◆ **YOUR GOAL**
Output everything in the listing exactly.

◆ **DATA SECTION**
▼

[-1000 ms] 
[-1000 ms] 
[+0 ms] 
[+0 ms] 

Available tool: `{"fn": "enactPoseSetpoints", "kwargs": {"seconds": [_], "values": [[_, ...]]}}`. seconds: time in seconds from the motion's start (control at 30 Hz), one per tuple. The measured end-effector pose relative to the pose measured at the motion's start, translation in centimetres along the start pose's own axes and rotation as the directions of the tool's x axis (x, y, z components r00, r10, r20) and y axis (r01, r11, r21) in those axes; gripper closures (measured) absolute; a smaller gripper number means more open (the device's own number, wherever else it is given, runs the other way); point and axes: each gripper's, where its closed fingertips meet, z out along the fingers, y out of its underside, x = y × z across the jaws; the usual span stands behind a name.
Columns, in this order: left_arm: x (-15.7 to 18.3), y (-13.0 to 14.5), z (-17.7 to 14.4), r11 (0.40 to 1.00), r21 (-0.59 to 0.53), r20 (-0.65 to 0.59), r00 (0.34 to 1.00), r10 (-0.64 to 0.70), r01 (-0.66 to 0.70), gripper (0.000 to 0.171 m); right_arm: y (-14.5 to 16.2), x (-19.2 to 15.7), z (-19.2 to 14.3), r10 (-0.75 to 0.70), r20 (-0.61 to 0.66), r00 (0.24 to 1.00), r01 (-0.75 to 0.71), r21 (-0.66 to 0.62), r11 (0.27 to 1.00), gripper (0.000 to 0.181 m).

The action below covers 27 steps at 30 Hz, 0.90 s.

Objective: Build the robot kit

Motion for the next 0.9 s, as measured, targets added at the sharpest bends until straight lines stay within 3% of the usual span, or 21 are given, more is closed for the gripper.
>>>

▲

◆ **TASK OUTPUT**
[-1000 ms] 
[-1000 ms] 
[+0 ms] 
[+0 ms] 

Available tool: `{"fn": "enactPoseSetpoints", "kwargs": {"seconds": [_], "values": [[_, ...]]}}`. seconds: time in seconds from the motion's start (control at 30 Hz), one per tuple. The measured end-effector pose relative to the pose measured at the motion's start, translation in centimetres along the start pose's own axes and rotation as the directions of the tool's x axis (x, y, z components r00, r10, r20) and y axis (r01, r11, r21) in those axes; gripper closures (measured) absolute; a smaller gripper number means more open (the device's own number, wherever else it is given, runs the other way); point and axes: each gripper's, where its closed fingertips meet, z out along the fingers, y out of its underside, x = y × z across the jaws; the usual span stands behind a name.
Columns, in this order: left_arm: x (-15.7 to 18.3), y (-13.0 to 14.5), z (-17.7 to 14.4), r11 (0.40 to 1.00), r21 (-0.59 to 0.53), r20 (-0.65 to 0.59), r00 (0.34 to 1.00), r10 (-0.64 to 0.70), r01 (-0.66 to 0.70), gripper (0.000 to 0.171 m); right_arm: y (-14.5 to 16.2), x (-19.2 to 15.7), z (-19.2 to 14.3), r10 (-0.75 to 0.70), r20 (-0.61 to 0.66), r00 (0.24 to 1.00), r01 (-0.75 to 0.71), r21 (-0.66 to 0.62), r11 (0.27 to 1.00), gripper (0.000 to 0.181 m).

The action below covers 27 steps at 30 Hz, 0.90 s.

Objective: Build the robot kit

Motion for the next 0.9 s, as measured, targets added at the sharpest bends until straight lines stay within 3% of the usual span, or 21 are given, more is closed for the gripper.
>>>

For this exercise, nothing more remains to be done.